Уже светает, я откидываю покрывало, прокрадываюсь в ванную комнату, включаю свет и снимаю с себя одежду. Я давно не смотрел на себя вот так. Стоя перед зеркалом, я провожу кончиком пальца по тому месту на груди, где находится сердце. Горящий дом. От него дорога и поворот за деревьями. Все здесь, вся наша жизнь, вся ее история, на моем теле, от кончиков пальцев на ногах до запястий и ключиц. Каждая дата, каждая страница, которая была важной для девочки из горящего дома и мальчика без имени. Кроме одной, самой последней.
Она оставила нетронутыми только кисти моих рук и шею потому, что я работал в офисе. Все остальное принадлежало ей. Покрытое синими нитями ее рисунков, как будто сеткой сосудов, мое тело не было моим, оно принадлежало ей, до сих пор. Я вспомнил ее руки в черных резиновых перчатках, чернила и собственную кровь, ее запах, текстуру. Красный и синий цвет, жужжание маленького движка машинки, боль, которую перестаешь чувствовать уже через пару минут после того, как иголка касается кожи в первый раз. Боль, которую хочешь пережить снова. Разве смогу я когда-нибудь забыть ее? У меня нет шансов, она сделала для этого все, будто знала, как все сложится.
Я не замечаю, как в комнате за стеной шуршат простыни и скрипит дверь, но я чувствую горячие пальцы на своей коже.
— О боже, Серж, как красиво… — Лиза смотрит в зеркало поверх моего плеча, касаясь пальцами моих предплечий и ключиц. — Это… невероятно.
Она делает шаг назад и проводит кончиками пальцев вдоль моего позвоночника от основания шеи до поясницы, потом снова приближается, встает вплотную, ее волосы щекочат мне между лопаток. Я слышу, как она дышит, наши глаза встречаются в зеркале.

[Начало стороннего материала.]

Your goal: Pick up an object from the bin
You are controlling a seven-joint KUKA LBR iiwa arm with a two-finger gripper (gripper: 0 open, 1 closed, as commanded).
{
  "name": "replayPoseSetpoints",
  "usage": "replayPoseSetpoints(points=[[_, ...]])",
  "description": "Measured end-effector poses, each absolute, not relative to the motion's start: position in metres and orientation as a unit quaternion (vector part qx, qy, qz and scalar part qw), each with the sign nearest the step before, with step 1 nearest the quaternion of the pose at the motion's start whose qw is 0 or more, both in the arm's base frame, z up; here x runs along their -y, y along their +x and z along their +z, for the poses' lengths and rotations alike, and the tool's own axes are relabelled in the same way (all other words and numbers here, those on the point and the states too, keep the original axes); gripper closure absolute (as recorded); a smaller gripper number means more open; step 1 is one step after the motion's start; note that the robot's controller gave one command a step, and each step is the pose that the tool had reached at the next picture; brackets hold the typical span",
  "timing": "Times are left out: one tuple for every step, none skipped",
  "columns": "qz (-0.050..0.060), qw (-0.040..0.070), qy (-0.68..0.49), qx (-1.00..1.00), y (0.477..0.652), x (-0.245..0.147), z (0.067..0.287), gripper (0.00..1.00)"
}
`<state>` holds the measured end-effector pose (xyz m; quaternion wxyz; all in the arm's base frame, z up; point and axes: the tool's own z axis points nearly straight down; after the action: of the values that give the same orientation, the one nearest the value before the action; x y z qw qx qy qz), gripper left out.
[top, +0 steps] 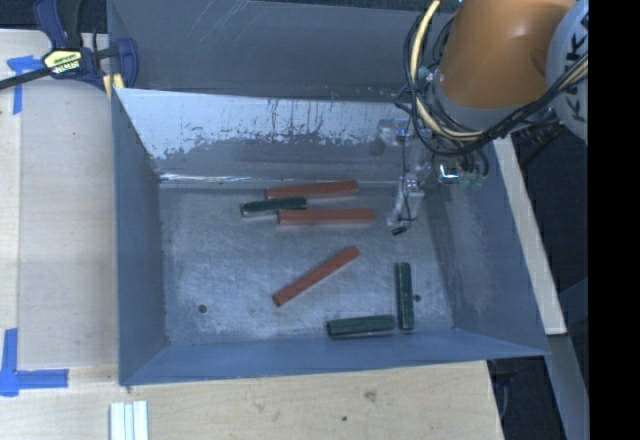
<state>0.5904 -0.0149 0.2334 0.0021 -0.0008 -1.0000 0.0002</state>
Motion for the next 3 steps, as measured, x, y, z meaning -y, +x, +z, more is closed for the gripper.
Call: replayPoseSetpoints(points=[[0.0, -0.002, -0.001, 1.0, 0.592, 0.015, 0.238, 0.0], [0.0, -0.005, -0.007, 1.0, 0.607, -0.002, 0.175, 0.0], [0.0, 0.001, -0.047, 0.999, 0.622, -0.025, 0.155, 0.0]])
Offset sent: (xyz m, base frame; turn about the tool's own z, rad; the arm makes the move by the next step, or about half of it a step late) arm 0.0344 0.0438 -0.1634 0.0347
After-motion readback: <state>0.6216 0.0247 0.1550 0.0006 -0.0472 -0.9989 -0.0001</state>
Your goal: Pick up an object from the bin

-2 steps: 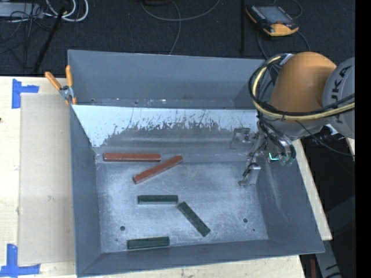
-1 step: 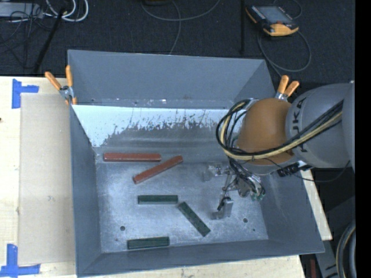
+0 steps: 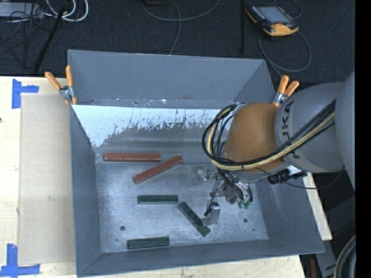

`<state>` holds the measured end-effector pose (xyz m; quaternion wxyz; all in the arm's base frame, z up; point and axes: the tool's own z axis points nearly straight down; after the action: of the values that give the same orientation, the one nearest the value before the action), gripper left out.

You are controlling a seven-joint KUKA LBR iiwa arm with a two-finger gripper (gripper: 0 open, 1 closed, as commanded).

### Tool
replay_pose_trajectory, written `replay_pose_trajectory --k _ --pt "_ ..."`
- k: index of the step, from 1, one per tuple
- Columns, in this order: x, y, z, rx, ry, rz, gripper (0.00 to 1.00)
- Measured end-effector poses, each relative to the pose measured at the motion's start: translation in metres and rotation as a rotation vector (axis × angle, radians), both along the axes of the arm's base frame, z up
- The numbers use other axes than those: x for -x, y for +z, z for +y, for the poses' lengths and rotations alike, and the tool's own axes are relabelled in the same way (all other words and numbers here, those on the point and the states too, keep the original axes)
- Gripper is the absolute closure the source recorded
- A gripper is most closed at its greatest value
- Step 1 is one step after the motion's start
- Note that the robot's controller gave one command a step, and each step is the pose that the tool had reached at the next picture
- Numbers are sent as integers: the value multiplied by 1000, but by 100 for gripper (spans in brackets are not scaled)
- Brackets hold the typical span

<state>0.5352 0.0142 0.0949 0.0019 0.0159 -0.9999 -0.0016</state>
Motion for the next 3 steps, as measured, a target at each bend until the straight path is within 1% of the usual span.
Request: replay_pose_trajectory --k 1,2,3 --pt "45 -26 28 2 71 0 0" --pt "43 -25 28 3 72 -2 100" --pt "37 132 17 2 1 -12 100"
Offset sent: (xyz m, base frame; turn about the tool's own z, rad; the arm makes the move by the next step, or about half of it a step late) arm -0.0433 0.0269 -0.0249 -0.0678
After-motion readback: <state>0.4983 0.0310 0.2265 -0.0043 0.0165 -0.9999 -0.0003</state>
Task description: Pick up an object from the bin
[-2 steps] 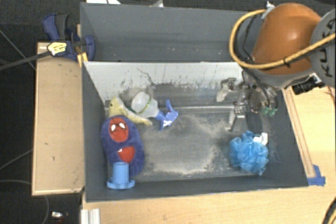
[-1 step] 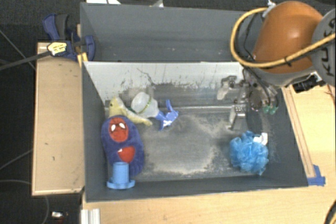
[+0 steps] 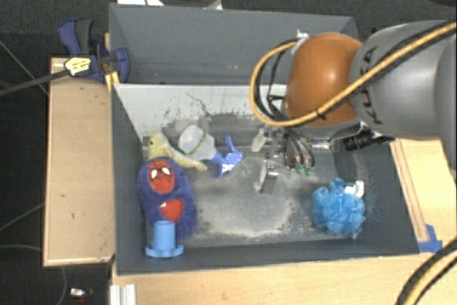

— Я приму у тебя тут душ? — говорю я, разворачиваясь к ней лицом.
От нее пахнет сном, сигаретами и сладкой жвачкой. Она так близко. Я смотрю на нее сверху вниз, потом делаю шаг в сторону.
Барселона, 23 февраля
Этим утром меня выбрасывает из междумирья тревожный звук, а еще боль в шее. На полу возле кресла вибрирует мой телефон. Карлос.
— Серж, ты уже уехал на конгресс? — вопрошает он, проглатывая зевок.
— Вроде того. А что?
— Мой дядя достал… Ну, ты понимаешь, то, что ты просил. Сейчас перешлю тебе.
— Спасибо.
— Там адские фотки. Не открывай их в публичных местах.
— О’кей.
— На связи.
Через пару минут мой телефон вибрирует вновь — Карлос скидывает мне фотографии, двенадцать штук, через мессенджер с шифрованием.
Не знаю, он нарочно отправляет мне такие фото самыми первыми или так вышло случайно, но, когда я перекидываю картинки на ноутбук и кликаю на первую из них, первое, что я вижу — мертвое лицо Риты Петровой.
Ванна полна мутноватой воды по самые бортики. Рита лежит лицом вверх. Ее кожа почти такого же цвета, что и эмаль на дне, — бледно-голубая, ровная, без единого изъяна. Рот приоткрыт, цвет губ такой, будто она всю ночь пила красное вино. Глаза смотрят как будто сквозь сон, куда-то вперед и вниз, словно она рассматривает свои пальцы ног, покачиваясь в теплой мыльной воде. С одного века отклеился уголок накладных ресниц. Ее большие белые груди с выпуклыми сиреневыми сосками свисают по бокам, косясь, как два глаза. Руки ладонями вверх, она словно левитирует. Она была красивой, лучше, чем на тех фотографиях, что я видел в сети. Наверное, будь она живой, вид ее голой груди, острых ключиц и впадинки над диафрагмой вызвал бы у меня возбуждение. Но она мертва. Во всем безошибочно читается эта неловкость смерти, неправильные углы и неудобные изгибы, как у брошенного на полу в спальне платья, все еще хранящего форму носившего его тела.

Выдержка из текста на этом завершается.